Ihr Hang zum Mahnen und Erinnern begründet sich auch aus ihrer Biografie: Rosh wurde 1936 in Berlin geboren und wuchs mit ihren drei Geschwistern dort auf. Ihr Vater war Soldat und galt nach dem Zweiten Weltkrieg als verschollen. Ihre Mutter erzog sie trotz ihrer jüdischen Herkunft protestantisch: Sie war Enkelin eines jüdischen Opernsängers aus Österreich.
distanz Rosh distanzierte sich aber früh von der Kirche – unter anderem kritisierte sie deren Rolle im Nationalsozialismus – und trat schließlich aus der evangelischen Kirche aus. Sie bezeichnet sich seitdem als Atheistin. Zugleich legte sie ihren ursprünglichen Vornamen »Edith« ab, weil sie ihn »schrecklich deutsch« fand und nannte sich »Lea«. Später klagte sie erfolgreich gegen Kritiker, die ihr unterstellten, einen bewusst jüdisch klingenden Namen gewählt zu haben.
Beruflich machte Rosh schnell Karriere: Nach ihrem Studium arbeitete sie, die 1970 den Architekten Jakob Schulze-Rohr heiratete, als Radioreporterin und Fernsehmoderatorin. In den 80er-Jahren moderierte sie das Politikmagazin Kennzeichen D aus Berlin. Einem großen Publikum wurde sie auch als Moderatorin in den Talkshows III nach 9 und Freitagnacht bekannt.
Als erste Frau leitete sie von 1991 bis 1997 das NDR-Landesfunkhaus in Hannover. Einen Einstieg in die Politik – der damalige niedersächsische Ministerpräsident Gerhard Schröder (SPD) bot ihr nach ihren Angaben ein Ministeramt an – lehnte sie ab, weil sie wieder journalistisch arbeiten wollte.
mahnmal So produzierte sie Anfang der 90er-Jahre ihren ersten Dokumentarfilm. Zusammen mit dem Stuttgarter Historiker Eberhard Jäckel drehte sie den Beitrag »Der Tod ist ein Meister aus Deutschland – Der Mord an den Juden Europas«. Damals entstand die Idee für den Bau eines Holocaust-Mahnmals in Berlin, der sich Rosh in den folgenden Jahren verschrieb.
Waren es zunächst nur eine Handvoll Unterstützer, gelang es Rosh nach der deutschen Wiedervereinigung, zunehmend auch Politiker von ihrem Vorhaben zu überzeugen. Zugleich leistete sie Basisarbeit: Woche für Woche stellte sie sich auch selbst auf die Straße und sammelte Spenden. Schließlich konnte sie sich durchsetzen: Der Bundestag beschloss den Bau im Jahr 1999. Sechs Jahre später konnte das vom US-Architekten Peter Eisenman entworfene Stelenfeld mit einem Ort der Information schließlich eingeweiht werden.
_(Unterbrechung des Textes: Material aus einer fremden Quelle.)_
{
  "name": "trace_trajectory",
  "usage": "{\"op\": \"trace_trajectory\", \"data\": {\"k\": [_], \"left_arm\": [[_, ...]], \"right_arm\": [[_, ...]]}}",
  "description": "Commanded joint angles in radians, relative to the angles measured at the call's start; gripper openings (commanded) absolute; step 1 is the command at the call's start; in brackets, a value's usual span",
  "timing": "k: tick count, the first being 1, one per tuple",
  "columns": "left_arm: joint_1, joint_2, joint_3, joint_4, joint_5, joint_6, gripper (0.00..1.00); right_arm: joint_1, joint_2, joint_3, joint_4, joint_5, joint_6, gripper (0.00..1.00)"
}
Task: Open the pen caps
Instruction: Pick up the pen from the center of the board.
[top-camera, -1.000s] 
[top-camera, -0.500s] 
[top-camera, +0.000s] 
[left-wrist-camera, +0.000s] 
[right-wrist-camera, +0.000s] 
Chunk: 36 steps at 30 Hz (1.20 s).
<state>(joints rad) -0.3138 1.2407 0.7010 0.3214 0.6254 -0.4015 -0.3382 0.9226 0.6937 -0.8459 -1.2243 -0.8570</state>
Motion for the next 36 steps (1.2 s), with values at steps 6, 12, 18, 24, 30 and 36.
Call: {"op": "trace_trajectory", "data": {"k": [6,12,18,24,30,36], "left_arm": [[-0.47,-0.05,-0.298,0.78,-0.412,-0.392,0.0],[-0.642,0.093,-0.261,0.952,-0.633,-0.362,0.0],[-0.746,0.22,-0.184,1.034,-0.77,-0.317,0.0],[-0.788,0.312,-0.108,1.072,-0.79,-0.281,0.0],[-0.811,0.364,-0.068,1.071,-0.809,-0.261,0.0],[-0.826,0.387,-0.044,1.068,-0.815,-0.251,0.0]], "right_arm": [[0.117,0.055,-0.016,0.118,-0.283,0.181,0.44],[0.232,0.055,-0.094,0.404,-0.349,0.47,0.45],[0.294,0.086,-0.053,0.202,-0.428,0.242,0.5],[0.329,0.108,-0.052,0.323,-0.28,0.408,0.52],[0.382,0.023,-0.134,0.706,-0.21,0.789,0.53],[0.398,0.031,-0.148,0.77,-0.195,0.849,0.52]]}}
Sie zeigte aber bisweilen aber auch mangelndes Feingefühl: So wollte sie den Zahn eines ermordeten Juden, den sie beim Besuch eines früheren Konzentrationslagers gefunden hatte, zusammen mit einem gelben Stern in das Denkmal einlassen. Erst nach heftiger Kritik ließ sie das Vorhaben fallen. Die Idee verstoße gegen wichtige jüdische Traditionen, zudem sei es verboten, »Souvenirs« aus einem ehemaligen KZ mitzunehmen, lauteten die Vorwürfe.
engagement Umtriebig ist Lea Rosh bis heute: So engagiert sie sich im Förderkreis für das Holocaust-Mahnmal und für den Wiederaufbau der Potsdamer Garnisonkirche. Zudem solidarisierte sie sich mit der Flüchtlingspolitik der Bundeskanzlerin.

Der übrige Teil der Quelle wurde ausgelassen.